> **What to produce**
Below is a listing; repeat exactly the lines from the one containing "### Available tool" to the one containing "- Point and", both included.
__________
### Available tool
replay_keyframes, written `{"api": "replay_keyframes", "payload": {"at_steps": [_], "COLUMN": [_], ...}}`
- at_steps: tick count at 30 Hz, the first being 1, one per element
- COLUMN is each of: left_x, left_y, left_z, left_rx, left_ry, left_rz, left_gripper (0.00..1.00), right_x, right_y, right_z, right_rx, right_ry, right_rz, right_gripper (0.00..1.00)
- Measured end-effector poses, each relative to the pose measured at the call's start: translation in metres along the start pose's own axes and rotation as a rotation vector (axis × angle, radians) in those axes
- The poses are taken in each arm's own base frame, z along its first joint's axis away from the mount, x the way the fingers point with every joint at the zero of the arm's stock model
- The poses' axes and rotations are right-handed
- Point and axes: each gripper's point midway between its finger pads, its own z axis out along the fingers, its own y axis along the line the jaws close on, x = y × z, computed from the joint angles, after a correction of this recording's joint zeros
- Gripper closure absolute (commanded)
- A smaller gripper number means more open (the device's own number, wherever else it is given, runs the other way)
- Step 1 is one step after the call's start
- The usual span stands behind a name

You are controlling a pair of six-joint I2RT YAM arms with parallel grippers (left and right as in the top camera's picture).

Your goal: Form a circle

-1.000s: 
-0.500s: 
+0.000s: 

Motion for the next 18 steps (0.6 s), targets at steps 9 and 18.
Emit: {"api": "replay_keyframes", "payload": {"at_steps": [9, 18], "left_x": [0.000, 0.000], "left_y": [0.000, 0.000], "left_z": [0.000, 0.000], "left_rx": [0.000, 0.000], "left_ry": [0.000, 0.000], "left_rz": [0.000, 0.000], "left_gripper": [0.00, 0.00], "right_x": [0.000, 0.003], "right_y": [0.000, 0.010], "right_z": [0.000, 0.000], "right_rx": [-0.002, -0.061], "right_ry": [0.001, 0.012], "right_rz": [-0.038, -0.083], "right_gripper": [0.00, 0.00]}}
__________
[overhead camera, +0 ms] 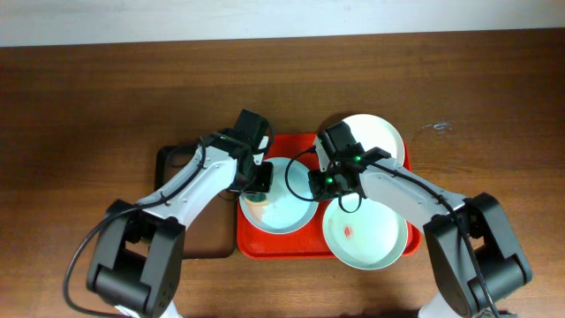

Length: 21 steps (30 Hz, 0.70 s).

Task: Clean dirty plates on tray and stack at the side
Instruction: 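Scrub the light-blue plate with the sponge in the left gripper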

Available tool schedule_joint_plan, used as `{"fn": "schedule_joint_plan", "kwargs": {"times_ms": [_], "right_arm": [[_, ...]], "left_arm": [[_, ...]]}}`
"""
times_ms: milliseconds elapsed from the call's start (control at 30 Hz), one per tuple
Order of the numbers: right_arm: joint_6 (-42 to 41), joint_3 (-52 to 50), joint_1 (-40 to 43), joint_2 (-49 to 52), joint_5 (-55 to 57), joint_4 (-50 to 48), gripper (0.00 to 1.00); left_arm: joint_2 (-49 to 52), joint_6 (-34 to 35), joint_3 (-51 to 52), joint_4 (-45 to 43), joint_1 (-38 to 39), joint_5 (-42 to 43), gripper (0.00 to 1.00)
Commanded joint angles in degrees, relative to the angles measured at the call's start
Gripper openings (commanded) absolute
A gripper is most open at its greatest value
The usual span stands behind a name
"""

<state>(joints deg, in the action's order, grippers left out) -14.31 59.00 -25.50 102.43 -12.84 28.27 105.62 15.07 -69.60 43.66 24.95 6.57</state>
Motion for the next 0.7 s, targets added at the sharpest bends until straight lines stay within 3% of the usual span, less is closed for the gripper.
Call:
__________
> **Output of the task**
### Available tool
replay_keyframes, written `{"api": "replay_keyframes", "payload": {"at_steps": [_], "COLUMN": [_], ...}}`
- at_steps: tick count at 30 Hz, the first being 1, one per element
- COLUMN is each of: left_x, left_y, left_z, left_rx, left_ry, left_rz, left_gripper (0.00..1.00), right_x, right_y, right_z, right_rx, right_ry, right_rz, right_gripper (0.00..1.00)
- Measured end-effector poses, each relative to the pose measured at the call's start: translation in metres along the start pose's own axes and rotation as a rotation vector (axis × angle, radians) in those axes
- The poses are taken in each arm's own base frame, z along its first joint's axis away from the mount, x the way the fingers point with every joint at the zero of the arm's stock model
- The poses' axes and rotations are right-handed
- Point and axes: each gripper's point midway between its finger pads, its own z axis out along the fingers, its own y axis along the line the jaws close on, x = y × z, computed from the joint angles, after a correction of this recording's joint zeros

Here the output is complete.